The first edition of The State of Carbon Dioxide Removal reported that two billion tons were being removed mainly through reforestation, compared to the 40 billion tons emitted worldwide in 2023.
“In addition to rapidly reducing emissions”, which remains the “most important mitigation strategy”, removing CO2 from the atmosphere “is also necessary” to achieve the goals of the Paris Agreement, said more than 50 researchers.
Some of the scientists are also part of the UN's Intergovernmental Panel on Climate Change (IPCC), which has recognized the need for carbon capture, but has given it a limited role in its scenarios for achieving “carbon neutrality”.
CO2 elimination has recently “experienced rapid growth in research, public awareness, and start-up companies,” the report said.
“However, there are now signs of a slowdown” due to politics and a lack of public funding, the experts said.
They called on governments to create policies that boost the development of the sector.
According to the report, the carbon capture market has grown thanks to corporate demand for carbon credits - a contested tool that allows companies to offset their emissions by financing carbon reduction projects.
Carbon capture start-up Climeworks, which has an extensive underground storage facility in Iceland, is among those benefiting from the demand.
Its two plants currently capture and store 10,000 tons of CO2 a year with funding from private financiers and the sale of carbon credits.
To reach one million tons, Climeworks said it will need several billion euros (dollars), just like other start-ups - but the report warned that such funding is highly uncertain at this stage.
So far, only the United States has announced a plan, worth $3.5 billion, dedicated specifically to carbon capture.
- Environmental risks
The Center for Environmental Law (CIEL) said that the report “highlights a worrying trend in which carbon dioxide removal (CDR) is increasingly being presented as a solution to climate change”.
“This focus on carbon removal technologies represents a dangerous distraction from what is urgently needed to tackle the climate crisis: a complete, rapid, fair, and financed phase-out of all fossil fuels,” said CIEL expert Lili Fuhr.

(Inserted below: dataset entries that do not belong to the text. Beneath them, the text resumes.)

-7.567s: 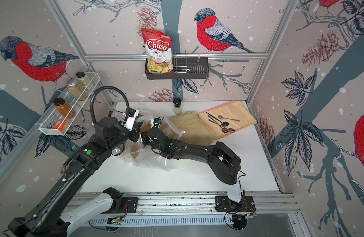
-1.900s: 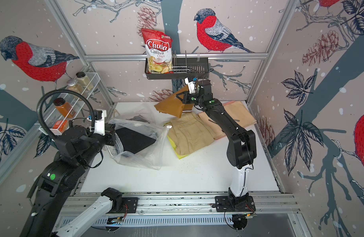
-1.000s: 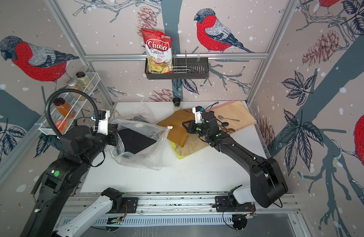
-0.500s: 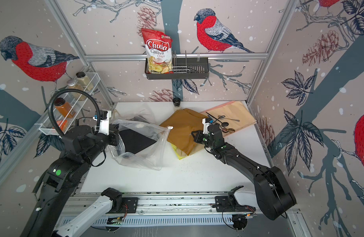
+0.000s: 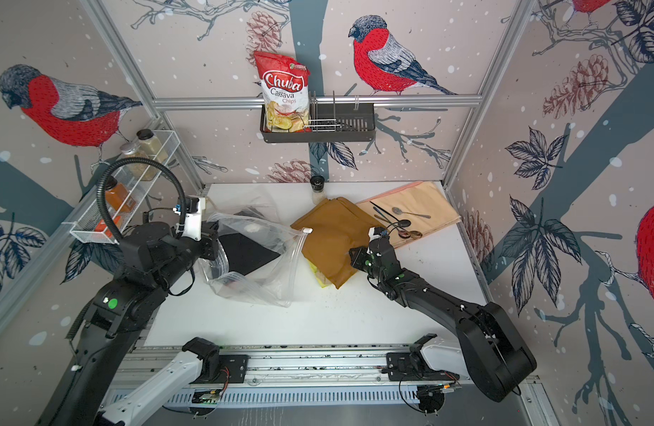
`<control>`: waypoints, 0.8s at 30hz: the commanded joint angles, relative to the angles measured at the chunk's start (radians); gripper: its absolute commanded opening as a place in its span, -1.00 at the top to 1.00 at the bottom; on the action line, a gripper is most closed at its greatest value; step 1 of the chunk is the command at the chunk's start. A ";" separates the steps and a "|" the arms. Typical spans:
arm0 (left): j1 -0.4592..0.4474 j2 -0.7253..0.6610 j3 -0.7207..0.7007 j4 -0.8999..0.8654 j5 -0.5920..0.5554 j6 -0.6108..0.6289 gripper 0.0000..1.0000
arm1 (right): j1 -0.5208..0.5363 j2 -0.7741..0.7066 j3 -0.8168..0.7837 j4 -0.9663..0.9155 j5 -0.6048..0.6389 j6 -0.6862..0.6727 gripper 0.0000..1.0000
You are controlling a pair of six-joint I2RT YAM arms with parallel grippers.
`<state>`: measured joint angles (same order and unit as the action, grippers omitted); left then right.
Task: Take the trousers out of the vacuum bag
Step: Place the trousers at the center of the board.
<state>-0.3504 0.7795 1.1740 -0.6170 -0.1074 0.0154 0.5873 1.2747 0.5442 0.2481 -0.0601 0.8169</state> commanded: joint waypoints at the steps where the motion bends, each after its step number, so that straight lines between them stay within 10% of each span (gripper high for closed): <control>1: 0.001 -0.003 -0.012 0.044 0.009 -0.010 1.00 | 0.019 -0.009 0.029 -0.045 0.033 0.015 0.07; 6: 0.001 -0.002 -0.026 0.059 0.019 -0.010 1.00 | 0.051 -0.090 0.069 -0.185 0.113 -0.017 -0.26; 14: 0.001 0.011 -0.026 0.087 0.035 -0.012 1.00 | 0.232 -0.124 0.315 -0.718 0.587 -0.014 -0.27; 24: 0.001 0.041 -0.027 0.118 0.069 -0.007 1.00 | 0.328 -0.145 0.407 -0.856 0.705 0.054 -0.17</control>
<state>-0.3504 0.8139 1.1469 -0.5568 -0.0574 0.0082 0.8974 1.1492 0.9390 -0.5560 0.5732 0.8455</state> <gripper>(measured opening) 0.056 0.593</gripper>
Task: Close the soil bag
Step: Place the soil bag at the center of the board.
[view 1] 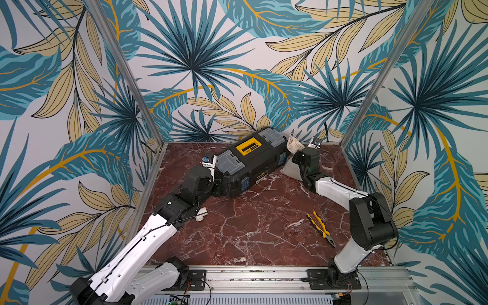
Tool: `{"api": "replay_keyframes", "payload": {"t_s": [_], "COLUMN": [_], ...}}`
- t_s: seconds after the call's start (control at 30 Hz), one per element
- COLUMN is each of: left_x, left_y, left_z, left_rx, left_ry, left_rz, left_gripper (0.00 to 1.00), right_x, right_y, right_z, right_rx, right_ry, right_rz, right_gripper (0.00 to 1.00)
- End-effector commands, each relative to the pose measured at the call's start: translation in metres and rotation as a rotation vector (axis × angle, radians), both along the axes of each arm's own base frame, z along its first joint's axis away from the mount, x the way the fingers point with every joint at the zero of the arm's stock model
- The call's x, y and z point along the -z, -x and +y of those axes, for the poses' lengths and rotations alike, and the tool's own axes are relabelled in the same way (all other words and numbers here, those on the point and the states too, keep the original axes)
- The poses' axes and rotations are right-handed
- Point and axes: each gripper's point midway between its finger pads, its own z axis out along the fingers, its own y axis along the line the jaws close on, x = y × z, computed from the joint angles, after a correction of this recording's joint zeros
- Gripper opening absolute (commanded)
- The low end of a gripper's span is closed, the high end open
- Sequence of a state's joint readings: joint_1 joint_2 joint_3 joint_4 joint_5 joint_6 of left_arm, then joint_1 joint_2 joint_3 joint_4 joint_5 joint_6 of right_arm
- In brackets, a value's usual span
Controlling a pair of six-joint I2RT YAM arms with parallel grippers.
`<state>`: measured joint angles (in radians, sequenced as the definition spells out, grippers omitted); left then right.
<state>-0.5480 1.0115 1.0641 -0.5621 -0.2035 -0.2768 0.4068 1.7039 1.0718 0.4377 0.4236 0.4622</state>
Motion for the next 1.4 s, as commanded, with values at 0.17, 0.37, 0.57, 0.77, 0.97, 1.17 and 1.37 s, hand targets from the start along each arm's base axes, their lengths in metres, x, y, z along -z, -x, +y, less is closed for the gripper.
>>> {"api": "replay_keyframes", "payload": {"t_s": [0.17, 0.37, 0.57, 0.77, 0.97, 1.17, 1.37], "left_x": [0.004, 0.010, 0.011, 0.015, 0.015, 0.016, 0.020], "left_y": [-0.013, -0.022, -0.026, -0.025, -0.025, -0.027, -0.032], "left_z": [-0.004, -0.018, -0.021, -0.021, -0.020, -0.021, -0.016], "left_rx": [0.000, 0.031, 0.038, 0.043, 0.042, 0.041, 0.016], "left_ry": [-0.015, 0.004, 0.004, 0.001, -0.007, -0.007, -0.008], "left_rz": [-0.023, -0.005, -0.005, 0.001, -0.002, -0.004, -0.001], "left_gripper": [1.00, 1.00, 1.00, 1.00, 1.00, 1.00, 1.00], "right_x": [-0.025, 0.013, 0.037, 0.079, 0.081, 0.059, 0.015], "right_y": [0.040, 0.045, 0.054, 0.063, 0.064, 0.070, 0.092], "right_z": [0.021, 0.041, 0.049, 0.068, 0.068, 0.070, 0.071], "right_rx": [-0.112, -0.235, -0.308, -0.433, -0.462, -0.522, -0.609], "right_ry": [-0.172, -0.154, -0.138, -0.143, -0.097, -0.031, 0.041], "right_rz": [-0.033, 0.039, 0.091, 0.230, 0.251, 0.232, 0.206], "right_gripper": [0.00, 0.00, 0.14, 0.42, 0.66, 0.80, 0.93]}}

Removing the CO2 already present in the atmosphere can be done through nature-based actions, such as planting forests, and also through new technologies that store carbon underground or in reused materials, but this only represents less than 0.1% of what is currently removed.
Technological removal methods include direct air capture with carbon storage (DACCS), biomass post-combustion capture (BECCS), converting biomass into bio-coal, or spraying crushed rocks that absorb carbon on land or at sea.
CIEL said that some of these techniques, such as DACCS, “pose immense risks to ecosystems and communities”.
Acknowledging the risks, the authors of Tuesday's report noted that some “methods present high environmental and ecosystem risks, while others have the potential to generate co-benefits”.
They acknowledged that conventional carbon dioxide removal, “if poorly executed”, could pose risks to “biodiversity and food security”.
While calling for the rapid development of carbon capture technologies, the report states that this should not divert attention from efforts to reduce emissions.
“Failure to strongly reduce emissions from fossil fuels and deforestation will put the Paris temperature target out of reach, even if we have strong action on carbon removal,” said one of the report's authors, William Lamb, in his presentation.